In 1843 there was the Stevens’ Model Dockyard Locomotive. Up until that time, toy trains didn’t move because the technology didn’t yet exist. The Stevens Company created the first toy locomotive that actually moved. However, it moved because it had a real steam-propelled engine that required kids to pour kerosene or alcohol into the train and then light it.

More recently, there were the PowerMite working electrical power tools such as a circular saw and a hand drill with extra blades and bits. These were labeled children’s toys because they were smaller than regular size. If you didn’t like that, in the 1930s and 40s there were electric toy stoves and ovens. They could be plugged in and heated up, but they were small. What could be put in there other than your brother’s pet or some peanuts? I’ve seen pictures of the toys and most had burn marks on them and you can only imagine what those came from!

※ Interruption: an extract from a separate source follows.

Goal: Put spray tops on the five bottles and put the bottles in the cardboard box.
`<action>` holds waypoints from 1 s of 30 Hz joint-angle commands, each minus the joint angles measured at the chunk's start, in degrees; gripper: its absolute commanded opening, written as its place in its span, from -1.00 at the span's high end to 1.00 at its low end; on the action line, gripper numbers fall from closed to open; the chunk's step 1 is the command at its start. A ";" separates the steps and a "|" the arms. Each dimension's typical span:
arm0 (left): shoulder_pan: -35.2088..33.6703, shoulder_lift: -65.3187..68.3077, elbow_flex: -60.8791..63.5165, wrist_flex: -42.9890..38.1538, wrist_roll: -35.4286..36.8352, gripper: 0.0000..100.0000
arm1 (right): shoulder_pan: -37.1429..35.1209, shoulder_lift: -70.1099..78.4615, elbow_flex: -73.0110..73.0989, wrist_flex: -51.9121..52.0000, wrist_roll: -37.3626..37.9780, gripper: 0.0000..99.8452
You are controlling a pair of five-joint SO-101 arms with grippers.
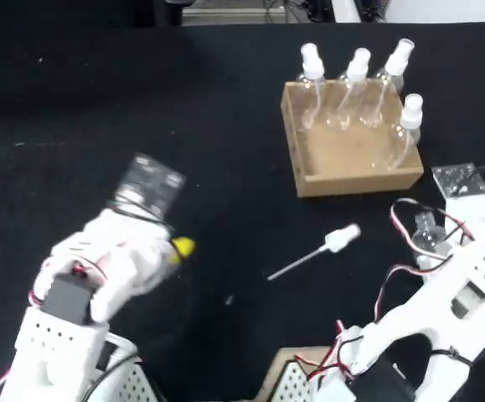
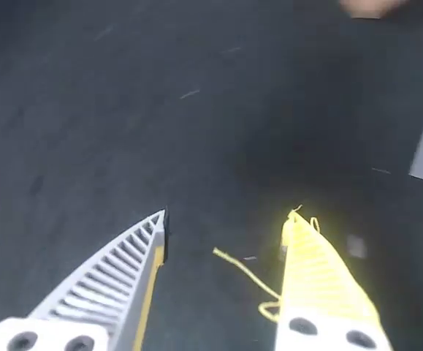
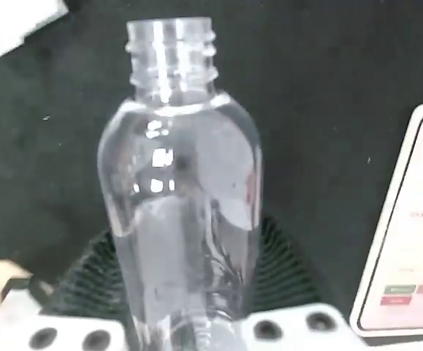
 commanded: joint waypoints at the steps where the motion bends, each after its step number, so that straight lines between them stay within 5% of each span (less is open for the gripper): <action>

Remember the Gilbert guys from our first two examples? They’re back with the Gilbert Chemistry Set. This might look safer — if more boring, but it contained 56 chemicals that included potassium permanganate which is poisonous and can also make things catch fire. Also, ammonium nitrate which can be used in homemade bombs. The first page of the manual showed how to blow up small things with gunpowder but warned not to try on a large scale, which my 10-year old self would only want to do more! Here’s a toy that would today be accompanied by a visit from Homeland Security!

There was the Austin Magic Pistol. The balls were fired by mixing “magic crystals” and water and by “magic crystals” they really meant dangerous chemicals. The calcium carbide and water created a literal explosion in the back of the toy gun every time the small children’s fingers pressed the trigger and launched the ball up to 70 feet.

Maybe the best was the Atomic Energy Lab which came with real samples of uranium (radioactive) and radium (a million times more radioactive than uranium). If that wasn’t enough, some experiments in the manual also required kids to handle blocks of dry ice, which has a temperature of minus 109.3 degrees Fahrenheit and is recommended to be handled only with gloves. No gloves were provided.

These historic toys sound like an old Saturday Night Live routine, with toys such as Johnny Switchblade, the Bag of Glass, the Police Confession Kit or Doggy Dental, offered by the Irwin Mainway company. But these were real!

I am reminded of when Jesus said, in Luke 11:11-13,“Which father among you would give a snake to your child if the child asked for a fish? If a child asked for an egg, what father would give the child a scorpion? If you who are evil know how to give good gifts to your children, how much more will the heavenly Father give the Holy Spirit to those who ask Him?” More often than not, we would ask for the snake or the scorpion.

God loves us and doesn’t give us what we ask for, which probably is harmful, but gives us what we really need. As we approach Christmas, we remember the greatest gift of Jesus Christ and the new abundant life and forgiveness he offers us for free. Gifts that will never break or let us down or harm us.

This Advent season as we look forward to remembering that greatest gift of all time and look forward to when Jesus will return, take time to relax and enjoy the good gifts God has given you including friends and family.